▸ WORK REQUEST:
The required output is the lines below from the line containing "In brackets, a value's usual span" to the line containing "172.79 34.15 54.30", inclusive, retyped exactly. No other lines belong in it.

▸ SUPPLIED ENTRIES:
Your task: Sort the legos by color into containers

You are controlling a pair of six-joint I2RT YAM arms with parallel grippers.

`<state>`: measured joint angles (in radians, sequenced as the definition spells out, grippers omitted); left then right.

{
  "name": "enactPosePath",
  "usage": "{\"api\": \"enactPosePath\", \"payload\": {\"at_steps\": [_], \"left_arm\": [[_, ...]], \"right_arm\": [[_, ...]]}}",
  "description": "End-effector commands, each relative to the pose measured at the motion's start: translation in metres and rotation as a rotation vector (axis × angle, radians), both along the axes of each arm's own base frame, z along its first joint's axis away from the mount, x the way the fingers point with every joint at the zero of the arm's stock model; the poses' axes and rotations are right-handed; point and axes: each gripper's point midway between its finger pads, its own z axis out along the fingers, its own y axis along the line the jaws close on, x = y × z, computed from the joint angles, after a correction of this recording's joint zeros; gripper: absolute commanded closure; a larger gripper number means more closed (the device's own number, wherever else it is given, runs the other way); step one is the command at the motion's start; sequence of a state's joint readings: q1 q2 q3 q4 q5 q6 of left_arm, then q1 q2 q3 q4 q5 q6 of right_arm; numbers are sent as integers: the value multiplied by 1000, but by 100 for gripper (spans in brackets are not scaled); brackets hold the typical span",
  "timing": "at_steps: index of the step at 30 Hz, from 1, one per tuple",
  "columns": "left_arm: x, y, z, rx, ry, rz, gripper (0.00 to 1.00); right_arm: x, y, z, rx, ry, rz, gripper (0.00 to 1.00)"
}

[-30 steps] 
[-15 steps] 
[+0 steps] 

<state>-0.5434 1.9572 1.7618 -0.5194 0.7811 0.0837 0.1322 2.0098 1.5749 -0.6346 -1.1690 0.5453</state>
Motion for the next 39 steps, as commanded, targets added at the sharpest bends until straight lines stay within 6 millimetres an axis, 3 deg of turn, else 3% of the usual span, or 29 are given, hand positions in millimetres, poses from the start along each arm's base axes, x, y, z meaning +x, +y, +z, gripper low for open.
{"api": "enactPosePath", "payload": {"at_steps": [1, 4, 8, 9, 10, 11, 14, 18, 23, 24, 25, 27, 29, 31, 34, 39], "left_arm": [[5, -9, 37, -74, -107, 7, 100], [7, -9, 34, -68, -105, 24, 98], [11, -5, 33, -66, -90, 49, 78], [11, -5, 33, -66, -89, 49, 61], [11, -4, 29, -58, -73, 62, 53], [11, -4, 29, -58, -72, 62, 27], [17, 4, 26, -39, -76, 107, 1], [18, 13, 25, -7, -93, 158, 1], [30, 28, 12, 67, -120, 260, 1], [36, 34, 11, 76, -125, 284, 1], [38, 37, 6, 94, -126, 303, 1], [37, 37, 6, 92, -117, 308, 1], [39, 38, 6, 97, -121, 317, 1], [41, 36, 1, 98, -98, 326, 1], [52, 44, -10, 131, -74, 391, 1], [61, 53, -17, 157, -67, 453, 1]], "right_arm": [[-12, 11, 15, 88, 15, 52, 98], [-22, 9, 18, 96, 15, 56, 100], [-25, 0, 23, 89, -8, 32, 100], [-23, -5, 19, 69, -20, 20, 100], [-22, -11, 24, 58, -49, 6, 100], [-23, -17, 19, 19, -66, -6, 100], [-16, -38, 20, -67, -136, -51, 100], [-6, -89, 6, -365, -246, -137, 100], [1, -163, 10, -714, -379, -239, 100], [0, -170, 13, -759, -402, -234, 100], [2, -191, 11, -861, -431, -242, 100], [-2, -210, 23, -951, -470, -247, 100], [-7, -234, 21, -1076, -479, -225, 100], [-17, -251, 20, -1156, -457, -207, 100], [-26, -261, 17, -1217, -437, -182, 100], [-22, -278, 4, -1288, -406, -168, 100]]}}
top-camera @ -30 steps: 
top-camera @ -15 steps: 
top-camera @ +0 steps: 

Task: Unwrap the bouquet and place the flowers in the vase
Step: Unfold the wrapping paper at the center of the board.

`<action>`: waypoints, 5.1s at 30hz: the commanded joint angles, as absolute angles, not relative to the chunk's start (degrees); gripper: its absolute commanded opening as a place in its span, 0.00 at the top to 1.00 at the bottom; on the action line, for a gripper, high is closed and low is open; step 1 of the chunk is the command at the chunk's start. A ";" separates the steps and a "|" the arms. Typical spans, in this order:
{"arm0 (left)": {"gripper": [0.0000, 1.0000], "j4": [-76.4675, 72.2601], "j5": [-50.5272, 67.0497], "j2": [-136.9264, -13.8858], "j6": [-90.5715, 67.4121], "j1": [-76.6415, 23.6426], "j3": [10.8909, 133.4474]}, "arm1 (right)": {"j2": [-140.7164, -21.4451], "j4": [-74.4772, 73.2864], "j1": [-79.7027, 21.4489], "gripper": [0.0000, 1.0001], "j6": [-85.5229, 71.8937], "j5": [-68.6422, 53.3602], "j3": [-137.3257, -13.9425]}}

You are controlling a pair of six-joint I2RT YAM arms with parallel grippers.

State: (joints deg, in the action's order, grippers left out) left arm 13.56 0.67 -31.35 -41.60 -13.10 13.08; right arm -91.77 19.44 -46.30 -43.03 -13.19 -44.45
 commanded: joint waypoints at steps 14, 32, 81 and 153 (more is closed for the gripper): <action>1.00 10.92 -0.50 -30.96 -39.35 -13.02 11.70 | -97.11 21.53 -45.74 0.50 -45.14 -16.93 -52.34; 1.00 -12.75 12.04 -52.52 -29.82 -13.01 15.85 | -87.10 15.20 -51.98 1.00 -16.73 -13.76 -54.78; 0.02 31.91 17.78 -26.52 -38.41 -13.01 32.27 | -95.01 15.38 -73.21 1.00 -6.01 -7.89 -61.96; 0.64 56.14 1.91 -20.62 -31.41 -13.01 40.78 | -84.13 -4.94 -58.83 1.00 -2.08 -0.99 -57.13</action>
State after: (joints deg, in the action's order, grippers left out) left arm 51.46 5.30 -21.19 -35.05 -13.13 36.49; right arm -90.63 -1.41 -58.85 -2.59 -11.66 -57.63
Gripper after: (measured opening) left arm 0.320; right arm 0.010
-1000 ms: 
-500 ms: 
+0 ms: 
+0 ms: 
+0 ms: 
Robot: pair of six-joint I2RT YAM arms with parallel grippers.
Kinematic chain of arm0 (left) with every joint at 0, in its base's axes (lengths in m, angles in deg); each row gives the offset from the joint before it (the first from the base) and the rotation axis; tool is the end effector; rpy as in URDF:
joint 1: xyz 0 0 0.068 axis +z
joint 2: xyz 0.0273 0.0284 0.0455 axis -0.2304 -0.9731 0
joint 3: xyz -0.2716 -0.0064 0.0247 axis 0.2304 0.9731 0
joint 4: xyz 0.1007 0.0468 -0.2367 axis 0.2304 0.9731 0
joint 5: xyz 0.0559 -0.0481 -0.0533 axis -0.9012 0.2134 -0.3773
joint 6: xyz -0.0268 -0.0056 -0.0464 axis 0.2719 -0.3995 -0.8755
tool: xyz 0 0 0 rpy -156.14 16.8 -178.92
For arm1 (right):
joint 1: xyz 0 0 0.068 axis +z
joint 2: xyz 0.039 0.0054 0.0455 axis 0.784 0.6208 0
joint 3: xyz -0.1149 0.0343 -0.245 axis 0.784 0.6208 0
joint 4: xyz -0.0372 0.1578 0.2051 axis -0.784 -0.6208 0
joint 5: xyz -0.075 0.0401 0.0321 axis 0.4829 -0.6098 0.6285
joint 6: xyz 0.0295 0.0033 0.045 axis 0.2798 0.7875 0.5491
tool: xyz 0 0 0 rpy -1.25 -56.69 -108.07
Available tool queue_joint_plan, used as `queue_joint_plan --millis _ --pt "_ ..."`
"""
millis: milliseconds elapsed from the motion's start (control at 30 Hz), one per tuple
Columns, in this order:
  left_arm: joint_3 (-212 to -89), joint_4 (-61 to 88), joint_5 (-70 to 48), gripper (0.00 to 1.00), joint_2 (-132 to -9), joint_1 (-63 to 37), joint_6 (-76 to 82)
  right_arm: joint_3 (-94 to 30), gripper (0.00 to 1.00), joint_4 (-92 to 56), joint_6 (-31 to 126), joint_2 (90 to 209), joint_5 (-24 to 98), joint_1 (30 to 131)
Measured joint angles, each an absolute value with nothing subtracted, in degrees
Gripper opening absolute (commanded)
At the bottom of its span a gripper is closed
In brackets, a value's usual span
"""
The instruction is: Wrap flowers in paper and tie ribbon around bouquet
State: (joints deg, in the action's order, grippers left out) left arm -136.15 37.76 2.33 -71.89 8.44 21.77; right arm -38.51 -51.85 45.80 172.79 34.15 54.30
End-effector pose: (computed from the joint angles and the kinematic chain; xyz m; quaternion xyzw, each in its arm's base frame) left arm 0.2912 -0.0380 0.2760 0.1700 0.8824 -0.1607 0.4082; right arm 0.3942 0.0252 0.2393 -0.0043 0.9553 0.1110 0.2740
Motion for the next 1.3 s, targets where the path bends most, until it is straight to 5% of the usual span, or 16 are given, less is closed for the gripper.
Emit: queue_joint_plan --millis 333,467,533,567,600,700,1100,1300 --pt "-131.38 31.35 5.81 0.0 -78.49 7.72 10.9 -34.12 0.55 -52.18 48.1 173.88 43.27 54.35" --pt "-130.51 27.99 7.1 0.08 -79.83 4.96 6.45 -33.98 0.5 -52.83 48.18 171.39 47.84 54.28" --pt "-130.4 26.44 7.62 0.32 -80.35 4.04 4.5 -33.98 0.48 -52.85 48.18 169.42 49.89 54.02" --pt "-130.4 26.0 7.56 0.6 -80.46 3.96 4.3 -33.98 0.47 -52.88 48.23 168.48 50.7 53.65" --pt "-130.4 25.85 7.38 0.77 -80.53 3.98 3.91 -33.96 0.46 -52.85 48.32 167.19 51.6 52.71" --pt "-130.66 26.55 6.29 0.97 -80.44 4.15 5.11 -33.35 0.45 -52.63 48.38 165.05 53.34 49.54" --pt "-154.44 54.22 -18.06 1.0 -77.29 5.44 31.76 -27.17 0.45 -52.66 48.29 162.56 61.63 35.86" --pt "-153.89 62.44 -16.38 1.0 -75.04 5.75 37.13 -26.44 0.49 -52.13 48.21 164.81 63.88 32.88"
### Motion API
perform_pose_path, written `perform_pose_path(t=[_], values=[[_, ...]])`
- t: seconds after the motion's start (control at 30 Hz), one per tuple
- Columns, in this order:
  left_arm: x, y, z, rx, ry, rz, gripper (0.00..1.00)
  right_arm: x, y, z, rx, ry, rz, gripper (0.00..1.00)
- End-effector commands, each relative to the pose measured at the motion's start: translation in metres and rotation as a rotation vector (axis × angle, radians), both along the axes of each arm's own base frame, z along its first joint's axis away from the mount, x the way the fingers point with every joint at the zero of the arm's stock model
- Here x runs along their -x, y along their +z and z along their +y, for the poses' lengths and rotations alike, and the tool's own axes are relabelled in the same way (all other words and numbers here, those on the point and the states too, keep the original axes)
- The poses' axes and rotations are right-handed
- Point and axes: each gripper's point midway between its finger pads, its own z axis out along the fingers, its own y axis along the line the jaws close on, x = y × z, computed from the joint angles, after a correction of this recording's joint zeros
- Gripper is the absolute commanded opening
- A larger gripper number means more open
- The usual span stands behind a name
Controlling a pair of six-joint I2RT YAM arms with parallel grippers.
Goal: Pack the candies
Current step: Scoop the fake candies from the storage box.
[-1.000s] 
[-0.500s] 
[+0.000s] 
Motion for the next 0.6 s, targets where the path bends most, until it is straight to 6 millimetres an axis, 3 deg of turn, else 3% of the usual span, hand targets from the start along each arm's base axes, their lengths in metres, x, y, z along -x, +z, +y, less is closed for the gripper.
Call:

▸ EXERCISE ANSWER:
In brackets, a value's usual span
"""
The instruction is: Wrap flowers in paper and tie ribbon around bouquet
State: (joints deg, in the action's order, grippers left out) left arm -136.15 37.76 2.33 -71.89 8.44 21.77; right arm -38.51 -51.85 45.80 172.79 34.15 54.30

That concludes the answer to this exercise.